Au sein de l'énergéticien public, les recrutements d'ingénieurs pour finir les plans de l'EPR2 s'accélèrent. « Depuis quatre ans, on s'est mis dans une logique d'augmentation régulière et substantielle de nos effectifs. On est 5.000 personnes au sein des équipes nouveau nucléaire d'EDF, on sera 7.000 en 2025 », explique Patrick Bossaert, directeur des ressources humaines du nouveau nucléaire.

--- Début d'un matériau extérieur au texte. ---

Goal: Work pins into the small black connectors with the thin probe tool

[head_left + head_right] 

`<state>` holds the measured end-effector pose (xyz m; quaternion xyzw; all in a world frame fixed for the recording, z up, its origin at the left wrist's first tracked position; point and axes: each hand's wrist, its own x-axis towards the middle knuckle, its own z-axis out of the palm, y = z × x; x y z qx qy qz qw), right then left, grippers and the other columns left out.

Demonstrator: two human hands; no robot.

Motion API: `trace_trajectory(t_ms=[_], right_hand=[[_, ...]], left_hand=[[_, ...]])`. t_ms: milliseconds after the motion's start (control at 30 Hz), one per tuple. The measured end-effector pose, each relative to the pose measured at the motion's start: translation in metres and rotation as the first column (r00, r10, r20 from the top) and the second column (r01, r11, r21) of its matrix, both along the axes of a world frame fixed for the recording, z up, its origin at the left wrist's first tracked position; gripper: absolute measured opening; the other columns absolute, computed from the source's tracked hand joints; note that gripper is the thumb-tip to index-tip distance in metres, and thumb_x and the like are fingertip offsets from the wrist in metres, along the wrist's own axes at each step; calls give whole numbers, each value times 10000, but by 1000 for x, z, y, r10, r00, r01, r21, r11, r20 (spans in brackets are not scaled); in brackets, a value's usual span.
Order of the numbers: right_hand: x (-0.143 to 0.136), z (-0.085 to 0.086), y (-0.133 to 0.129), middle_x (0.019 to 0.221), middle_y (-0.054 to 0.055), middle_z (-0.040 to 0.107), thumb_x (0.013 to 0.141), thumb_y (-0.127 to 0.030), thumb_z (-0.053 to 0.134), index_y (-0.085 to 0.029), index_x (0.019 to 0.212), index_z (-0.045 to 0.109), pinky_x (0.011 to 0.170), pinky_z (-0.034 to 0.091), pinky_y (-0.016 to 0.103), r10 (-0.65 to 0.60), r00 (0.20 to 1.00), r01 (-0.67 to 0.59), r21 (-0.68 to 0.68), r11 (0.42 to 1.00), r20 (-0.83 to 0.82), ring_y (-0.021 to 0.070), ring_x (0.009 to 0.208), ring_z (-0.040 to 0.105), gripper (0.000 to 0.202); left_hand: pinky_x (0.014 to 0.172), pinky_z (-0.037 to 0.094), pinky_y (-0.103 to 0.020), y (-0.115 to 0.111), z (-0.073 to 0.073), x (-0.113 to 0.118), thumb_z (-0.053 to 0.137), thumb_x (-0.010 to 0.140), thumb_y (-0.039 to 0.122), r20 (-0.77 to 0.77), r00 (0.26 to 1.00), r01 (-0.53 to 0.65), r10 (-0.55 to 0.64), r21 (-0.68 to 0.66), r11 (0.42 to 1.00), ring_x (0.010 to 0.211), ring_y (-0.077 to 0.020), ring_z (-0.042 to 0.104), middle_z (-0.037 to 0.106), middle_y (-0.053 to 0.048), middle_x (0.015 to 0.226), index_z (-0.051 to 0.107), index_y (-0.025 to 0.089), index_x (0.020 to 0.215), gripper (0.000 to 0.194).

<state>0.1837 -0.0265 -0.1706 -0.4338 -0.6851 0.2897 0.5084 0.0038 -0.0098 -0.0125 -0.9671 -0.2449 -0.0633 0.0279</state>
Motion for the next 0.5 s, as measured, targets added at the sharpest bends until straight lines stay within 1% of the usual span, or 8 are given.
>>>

EDF a d'autant plus besoin d'étoffer ses effectifs qu'il avait trop largement externalisé ses équipes d'ingénierie, avec une sous-traitance dépassant les 50 % dans ce métier stratégique. Aujourd'hui c'est marche arrière toute pour s'assurer qu'il n'y ait pas de nouveau raté. « On estime que le faire faire ne doit pas dépasser 30 à 35 % globalement. Si vous allez au-delà, vous mettez en danger la maîtrise de votre métier, sauf pour certains domaines spécifiques », indique Patrick Bossaert. Le groupe va chercher ses ingénieurs dans l'automobile, l'aéronautique mais aussi dans l'industrie du pétrole ou navale. « Des gens étaient sur le marché de l'emploi après l'arrêt du contrat de Naval Group en Australie. », explique Patrick Bossaert.

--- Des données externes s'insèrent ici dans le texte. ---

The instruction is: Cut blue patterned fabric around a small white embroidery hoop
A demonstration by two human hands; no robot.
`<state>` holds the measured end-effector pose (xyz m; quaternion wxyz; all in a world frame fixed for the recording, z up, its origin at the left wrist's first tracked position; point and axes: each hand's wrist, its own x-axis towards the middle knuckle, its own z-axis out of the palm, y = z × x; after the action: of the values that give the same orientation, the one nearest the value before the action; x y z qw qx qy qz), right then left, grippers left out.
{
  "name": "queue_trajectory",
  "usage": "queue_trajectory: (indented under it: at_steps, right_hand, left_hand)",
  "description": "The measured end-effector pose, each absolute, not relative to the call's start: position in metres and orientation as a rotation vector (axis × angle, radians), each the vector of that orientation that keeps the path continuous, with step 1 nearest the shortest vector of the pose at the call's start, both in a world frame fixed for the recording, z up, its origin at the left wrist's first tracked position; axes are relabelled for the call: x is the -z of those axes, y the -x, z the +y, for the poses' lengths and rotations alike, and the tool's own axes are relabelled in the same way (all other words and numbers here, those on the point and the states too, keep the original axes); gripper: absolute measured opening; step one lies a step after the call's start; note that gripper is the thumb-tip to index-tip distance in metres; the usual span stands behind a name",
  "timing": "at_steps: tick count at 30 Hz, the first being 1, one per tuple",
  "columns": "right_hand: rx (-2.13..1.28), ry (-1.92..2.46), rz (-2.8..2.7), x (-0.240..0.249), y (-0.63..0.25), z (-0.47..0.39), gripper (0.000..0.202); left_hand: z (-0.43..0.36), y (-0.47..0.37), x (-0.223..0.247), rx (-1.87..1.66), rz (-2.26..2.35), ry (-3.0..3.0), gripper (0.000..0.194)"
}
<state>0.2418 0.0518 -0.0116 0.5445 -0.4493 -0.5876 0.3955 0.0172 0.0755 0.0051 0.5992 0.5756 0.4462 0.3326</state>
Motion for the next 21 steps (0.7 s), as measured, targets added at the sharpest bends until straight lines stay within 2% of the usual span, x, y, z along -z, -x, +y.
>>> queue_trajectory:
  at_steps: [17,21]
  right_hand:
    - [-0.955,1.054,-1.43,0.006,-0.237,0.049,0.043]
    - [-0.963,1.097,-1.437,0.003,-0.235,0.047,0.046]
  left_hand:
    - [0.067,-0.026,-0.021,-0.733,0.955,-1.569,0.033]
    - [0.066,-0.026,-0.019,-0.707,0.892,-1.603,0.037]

Une prime pour venir à Penly

A Penly , EDF travaille déjà à attirer les talents car ses équipes de construction doivent rejoindre le site dès mi 2023. Un accord avec les partenaires sociaux est en négociation pour améliorer les conditions de rémunération. Car la construction d'un réacteur nucléaire a beau être le rêve de tout ingénieur, il faut aussi compenser les désagréments d'un déménagement ; souvent en famille ; à proximité du site.

Il faudra aussi les loger dans une région où télétravailleurs et Parisiens sont de plus en plus nombreux. Le logement mais aussi l'accès aux soins ou encore les places de parking sont des questions compliquées qu'il faudra anticiper, souligne Virginie Neumayer, responsable CGT chez EDF, de même que l'accueil des travailleurs étrangers qui devront probablement être appelés en renfort, notamment pour la partie génie civil du chantier.

Il faudra aussi compter avec la compétition des pays étrangers pour les talents qualifiés : selon l'Agence internationale de l'énergie atomique, une trentaine de pays, en plus des nations déjà nucléaires, envisagent de se lancer dans l'atome.